■ **PROBLEM TO SOLVE**: What you return must be exactly the lines from the one containing "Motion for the" through the close of the listing, both included.

■ **GIVEN INFORMATION**:
Content starts

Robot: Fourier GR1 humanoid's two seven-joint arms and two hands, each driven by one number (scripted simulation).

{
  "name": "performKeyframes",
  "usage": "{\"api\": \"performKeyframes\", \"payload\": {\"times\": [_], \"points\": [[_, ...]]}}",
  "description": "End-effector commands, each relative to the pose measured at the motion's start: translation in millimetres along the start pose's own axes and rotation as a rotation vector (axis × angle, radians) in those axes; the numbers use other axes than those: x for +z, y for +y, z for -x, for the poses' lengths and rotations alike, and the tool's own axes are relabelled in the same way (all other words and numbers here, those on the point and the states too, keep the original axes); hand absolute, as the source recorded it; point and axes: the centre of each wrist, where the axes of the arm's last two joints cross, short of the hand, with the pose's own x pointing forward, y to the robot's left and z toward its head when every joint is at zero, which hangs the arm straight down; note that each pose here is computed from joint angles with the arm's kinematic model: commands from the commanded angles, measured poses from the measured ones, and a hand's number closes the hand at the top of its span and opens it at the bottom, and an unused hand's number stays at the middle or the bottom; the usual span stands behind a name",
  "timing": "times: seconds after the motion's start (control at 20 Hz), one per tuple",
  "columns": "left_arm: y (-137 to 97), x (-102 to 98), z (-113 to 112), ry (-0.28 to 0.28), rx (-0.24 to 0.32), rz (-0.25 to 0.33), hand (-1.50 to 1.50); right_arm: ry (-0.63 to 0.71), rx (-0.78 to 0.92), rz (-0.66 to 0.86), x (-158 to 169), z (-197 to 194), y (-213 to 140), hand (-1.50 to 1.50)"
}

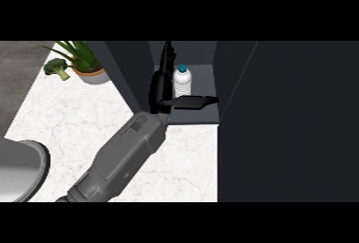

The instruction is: Pick up the bottled water, place it into the cabinet and close the cabinet

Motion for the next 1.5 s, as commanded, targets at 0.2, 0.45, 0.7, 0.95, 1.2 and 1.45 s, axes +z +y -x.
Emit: {"api": "performKeyframes", "payload": {"times": [0.2,0.45,0.7,0.95,1.2,1.45], "points": [[-10.0,81.6,-1.3,0.024,0.125,0.025,-1.5,-0.036,0.026,-0.009,-6.1,-27.3,18.4,-1.5],[-7.7,132.7,-1.4,0.027,0.154,0.031,-1.5,-0.039,0.041,-0.023,-2.1,-33.7,26.4,-1.5],[10.0,156.6,-23.6,0.055,0.182,0.118,1.5,-0.013,0.043,-0.101,-7.1,-38.1,29.7,1.5],[34.0,199.0,-34.0,0.061,0.187,0.141,1.5,0.035,0.027,-0.211,-10.8,-26.9,23.7,1.5],[82.8,194.1,-51.4,0.052,0.127,0.141,1.5,0.038,0.05,-0.228,-9.7,-26.9,35.4,1.5],[118.2,217.9,-59.7,0.054,0.099,0.14,1.5,0.122,0.042,-0.43,-17.0,-31.0,47.0,1.5]]}}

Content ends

■ **SOLUTION TO THIS TASK**:
Motion for the next 1.5 s, as commanded, targets at 0.2, 0.45, 0.7, 0.95, 1.2 and 1.45 s, axes +z +y -x.
Emit: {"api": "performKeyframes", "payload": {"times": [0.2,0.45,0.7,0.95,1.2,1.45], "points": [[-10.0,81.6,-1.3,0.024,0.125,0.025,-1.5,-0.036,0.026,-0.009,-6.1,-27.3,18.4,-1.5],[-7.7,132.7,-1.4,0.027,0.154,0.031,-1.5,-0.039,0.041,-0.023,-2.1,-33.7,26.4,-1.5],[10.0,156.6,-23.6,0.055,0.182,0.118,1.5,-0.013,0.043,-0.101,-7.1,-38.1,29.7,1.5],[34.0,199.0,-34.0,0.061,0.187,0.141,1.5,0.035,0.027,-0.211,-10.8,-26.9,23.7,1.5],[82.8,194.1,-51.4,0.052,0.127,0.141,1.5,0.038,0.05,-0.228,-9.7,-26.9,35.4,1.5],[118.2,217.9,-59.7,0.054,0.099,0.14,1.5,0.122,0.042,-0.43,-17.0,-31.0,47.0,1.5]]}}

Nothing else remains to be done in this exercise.